BEGIN PROVIDED RECORDS
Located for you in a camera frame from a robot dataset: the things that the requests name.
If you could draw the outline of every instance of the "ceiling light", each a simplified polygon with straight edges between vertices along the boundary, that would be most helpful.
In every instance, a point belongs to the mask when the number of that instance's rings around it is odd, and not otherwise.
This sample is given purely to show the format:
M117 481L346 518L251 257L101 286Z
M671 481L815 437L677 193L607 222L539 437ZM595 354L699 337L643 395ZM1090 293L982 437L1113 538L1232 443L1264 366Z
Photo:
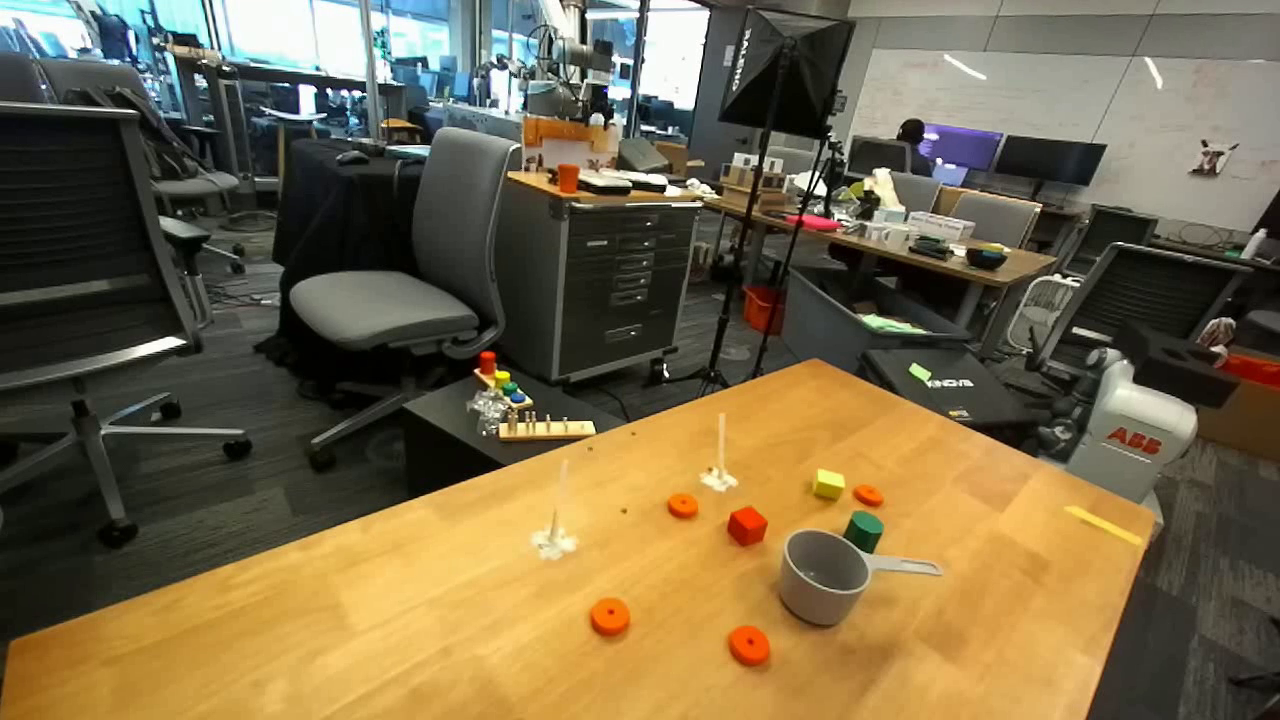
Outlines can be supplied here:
END PROVIDED RECORDS
WORK INSTRUCTIONS - Without the pictures, return the records above exactly as written.

SOLUTION TO THIS PROBLEM -
Located for you in a camera frame from a robot dataset: the things that the requests name.
If you could draw the outline of every instance of the "ceiling light", each a simplified polygon with straight edges between vertices along the boundary, that would be most helpful.
In every instance, a point belongs to the mask when the number of that instance's rings around it is odd, and not otherwise.
This sample is given purely to show the format:
M117 481L346 518L251 257L101 286Z
M671 481L815 437L677 193L607 222L539 437ZM595 354L699 337L643 395ZM1090 293L982 437L1113 538L1232 443L1264 366Z
Photo:
Outlines can be supplied here:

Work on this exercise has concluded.